- _PROBLEM REQUIREMENTS_
Exact repetition is the task: copy every entry below.

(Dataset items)
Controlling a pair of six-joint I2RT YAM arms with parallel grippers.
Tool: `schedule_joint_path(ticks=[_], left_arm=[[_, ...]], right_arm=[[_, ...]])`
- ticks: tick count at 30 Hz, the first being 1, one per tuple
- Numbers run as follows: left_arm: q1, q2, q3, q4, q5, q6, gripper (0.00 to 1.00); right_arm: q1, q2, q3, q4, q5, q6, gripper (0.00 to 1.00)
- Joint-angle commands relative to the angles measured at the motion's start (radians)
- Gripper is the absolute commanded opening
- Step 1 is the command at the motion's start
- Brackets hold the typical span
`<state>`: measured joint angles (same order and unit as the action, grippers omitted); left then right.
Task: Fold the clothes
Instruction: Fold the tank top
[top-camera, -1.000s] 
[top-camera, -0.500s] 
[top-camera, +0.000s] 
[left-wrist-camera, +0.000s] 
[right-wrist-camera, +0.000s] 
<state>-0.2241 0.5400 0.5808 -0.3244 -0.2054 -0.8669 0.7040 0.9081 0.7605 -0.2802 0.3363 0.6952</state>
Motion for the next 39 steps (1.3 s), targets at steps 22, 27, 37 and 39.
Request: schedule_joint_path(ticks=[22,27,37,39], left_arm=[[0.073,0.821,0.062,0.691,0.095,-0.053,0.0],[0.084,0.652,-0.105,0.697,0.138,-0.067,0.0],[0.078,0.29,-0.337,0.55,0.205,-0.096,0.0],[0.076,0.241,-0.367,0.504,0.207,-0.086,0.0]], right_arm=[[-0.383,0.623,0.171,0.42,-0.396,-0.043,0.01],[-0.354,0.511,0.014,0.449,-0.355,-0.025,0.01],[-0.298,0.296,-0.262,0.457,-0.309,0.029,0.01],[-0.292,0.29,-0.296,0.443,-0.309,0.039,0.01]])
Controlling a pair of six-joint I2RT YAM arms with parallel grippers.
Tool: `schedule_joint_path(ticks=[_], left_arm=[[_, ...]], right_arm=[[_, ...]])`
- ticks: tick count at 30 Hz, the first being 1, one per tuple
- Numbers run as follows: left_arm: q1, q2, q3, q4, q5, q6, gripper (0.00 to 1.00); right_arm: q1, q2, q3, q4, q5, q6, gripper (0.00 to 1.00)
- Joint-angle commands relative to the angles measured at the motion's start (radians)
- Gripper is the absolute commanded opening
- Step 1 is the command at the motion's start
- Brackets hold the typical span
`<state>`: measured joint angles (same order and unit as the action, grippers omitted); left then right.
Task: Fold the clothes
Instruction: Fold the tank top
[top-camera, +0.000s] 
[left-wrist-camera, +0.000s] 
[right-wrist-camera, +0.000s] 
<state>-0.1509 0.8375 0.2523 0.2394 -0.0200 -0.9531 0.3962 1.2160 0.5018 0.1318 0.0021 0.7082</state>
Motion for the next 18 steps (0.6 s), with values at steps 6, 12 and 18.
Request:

- _RESULT_
Controlling a pair of six-joint I2RT YAM arms with parallel grippers.
Tool: `schedule_joint_path(ticks=[_], left_arm=[[_, ...]], right_arm=[[_, ...]])`
- ticks: tick count at 30 Hz, the first being 1, one per tuple
- Numbers run as follows: left_arm: q1, q2, q3, q4, q5, q6, gripper (0.00 to 1.00); right_arm: q1, q2, q3, q4, q5, q6, gripper (0.00 to 1.00)
- Joint-angle commands relative to the angles measured at the motion's start (radians)
- Gripper is the absolute commanded opening
- Step 1 is the command at the motion's start
- Brackets hold the typical span
`<state>`: measured joint angles (same order and unit as the action, grippers omitted); left then right.
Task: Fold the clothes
Instruction: Fold the tank top
[top-camera, -1.000s] 
[top-camera, -0.500s] 
[top-camera, +0.000s] 
[left-wrist-camera, +0.000s] 
[right-wrist-camera, +0.000s] 
<state>-0.2241 0.5400 0.5808 -0.3244 -0.2054 -0.8669 0.7040 0.9081 0.7605 -0.2802 0.3363 0.6952</state>
Motion for the next 39 steps (1.3 s), targets at steps 22, 27, 37 and 39.
Request: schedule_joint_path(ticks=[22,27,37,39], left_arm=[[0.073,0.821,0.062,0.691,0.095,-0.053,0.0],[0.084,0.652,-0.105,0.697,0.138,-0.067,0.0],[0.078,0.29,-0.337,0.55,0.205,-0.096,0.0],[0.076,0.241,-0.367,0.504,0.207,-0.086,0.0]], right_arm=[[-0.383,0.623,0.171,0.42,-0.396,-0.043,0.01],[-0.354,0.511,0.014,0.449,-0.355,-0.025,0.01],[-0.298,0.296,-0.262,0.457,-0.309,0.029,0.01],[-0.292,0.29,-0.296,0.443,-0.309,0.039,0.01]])
Controlling a pair of six-joint I2RT YAM arms with parallel grippers.
Tool: `schedule_joint_path(ticks=[_], left_arm=[[_, ...]], right_arm=[[_, ...]])`
- ticks: tick count at 30 Hz, the first being 1, one per tuple
- Numbers run as follows: left_arm: q1, q2, q3, q4, q5, q6, gripper (0.00 to 1.00); right_arm: q1, q2, q3, q4, q5, q6, gripper (0.00 to 1.00)
- Joint-angle commands relative to the angles measured at the motion's start (radians)
- Gripper is the absolute commanded opening
- Step 1 is the command at the motion's start
- Brackets hold the typical span
`<state>`: measured joint angles (same order and unit as the action, grippers omitted); left then right.
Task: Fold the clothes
Instruction: Fold the tank top
[top-camera, +0.000s] 
[left-wrist-camera, +0.000s] 
[right-wrist-camera, +0.000s] 
<state>-0.1509 0.8375 0.2523 0.2394 -0.0200 -0.9531 0.3962 1.2160 0.5018 0.1318 0.0021 0.7082</state>
Motion for the next 18 steps (0.6 s), with values at steps 6, 12 and 18.
Request:

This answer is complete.